Federal order compels bargaining

The National Labor Relations Board's case file lists Asante d/b/a Rogue Regional Medical Center as the respondent in case number 19-CA-376807 and directs management to begin collective bargaining with the certified unit, according to the National Labor Relations Board. The board's move shifts the dispute from a fight over election certification into a formal enforcement stage and sets the table for negotiations over a first contract.

Employer objections and union complaints

Asante challenged the June 2023 election, arguing that organizers' pre-election activity, including a speech and free cake, improperly influenced the vote, according to reporting. Kevin Mealy, communications manager for the Oregon Nurses Association, said Asante executives "have spent three years refusing to recognize them and wasting countless patient dollars on failed legal challenges to try to silence them," as reported by OPB. The certified unit covers more than 250 technicians who provide X-rays, respiratory care and surgical support.

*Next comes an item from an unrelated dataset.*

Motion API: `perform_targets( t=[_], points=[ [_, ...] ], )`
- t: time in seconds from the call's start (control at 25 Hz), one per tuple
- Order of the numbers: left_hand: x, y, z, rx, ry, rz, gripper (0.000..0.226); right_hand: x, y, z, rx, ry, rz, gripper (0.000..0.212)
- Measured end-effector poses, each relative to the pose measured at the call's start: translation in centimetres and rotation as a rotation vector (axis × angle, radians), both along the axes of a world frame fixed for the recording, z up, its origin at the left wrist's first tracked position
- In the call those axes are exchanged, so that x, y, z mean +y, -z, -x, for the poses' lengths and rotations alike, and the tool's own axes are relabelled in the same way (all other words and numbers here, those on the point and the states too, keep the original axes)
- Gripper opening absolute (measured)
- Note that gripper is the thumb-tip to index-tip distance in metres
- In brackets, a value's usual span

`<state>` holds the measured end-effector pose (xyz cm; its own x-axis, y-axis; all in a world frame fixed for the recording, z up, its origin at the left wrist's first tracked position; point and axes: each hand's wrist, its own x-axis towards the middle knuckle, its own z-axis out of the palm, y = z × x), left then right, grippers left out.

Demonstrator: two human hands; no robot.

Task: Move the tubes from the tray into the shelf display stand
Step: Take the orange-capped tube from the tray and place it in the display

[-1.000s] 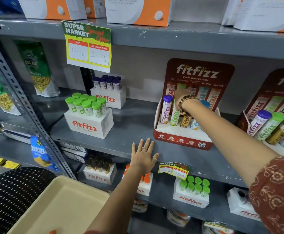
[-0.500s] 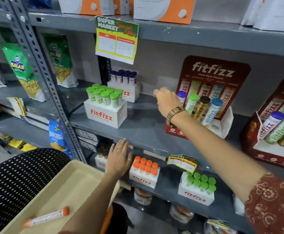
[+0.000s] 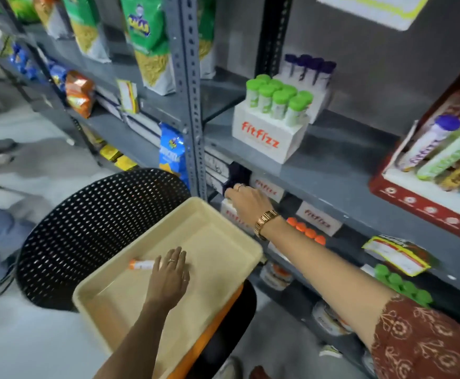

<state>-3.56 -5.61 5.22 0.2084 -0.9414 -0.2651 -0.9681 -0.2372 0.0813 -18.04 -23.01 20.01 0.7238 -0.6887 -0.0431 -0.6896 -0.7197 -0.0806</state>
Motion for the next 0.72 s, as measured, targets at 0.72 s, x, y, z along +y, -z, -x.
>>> perform_targets(
  t=[0.72],
  points=[
    [6.9,10.5,-4.4,0.223,-0.425,-0.328,0.08,8.1,18.1,-12.0,0.273,-0.169,-0.414,0.04]
  ],
)
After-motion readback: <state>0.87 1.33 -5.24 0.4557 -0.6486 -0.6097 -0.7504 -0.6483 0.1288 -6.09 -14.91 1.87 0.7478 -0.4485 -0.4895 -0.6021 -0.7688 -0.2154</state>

Budget squeeze and layoffs complicate talks

Asante's May 4 CEO memo warns the system lost roughly $16 million in the first half of the fiscal year and projects about a $50 million shortfall in 2027, and it told staff it expects to eliminate "300 or more roles" as part of savings plans, as outlined in the Asante CEO memo. The internal update also notes the system cut roughly 400 positions in 2024 and will consolidate inpatient and birthing services in Ashland into the Medford campus. The hospital is also defending a class-action complaint filed this year that alleges rounding down of workers' hours, according to JPR.

Legal implications and what the order does, and does not

The agency granted the union access to some employee lists and wage information while denying the Oregon Nurses Association's separate request for the hospital's broader financial records, a split that could shape bargaining leverage, according to OPB. The ruling obligates Asante to meet the union at the bargaining table but leaves open questions about how quickly talks will move and how extensive future disclosures will be as the case continues through NLRB procedures and any potential appeals.

What's next for bargaining

The NLRB election record shows 259 eligible voters, with 128 votes for the Oregon Nurses Association and 92 against, a margin that was certified after the June 9, 2023 vote, according to NLRB election records. Union coverage at the time reported that techs' top priorities were staffing, pay and patient-safety protections, priorities that organizers say will anchor the upcoming negotiations, according to AFT.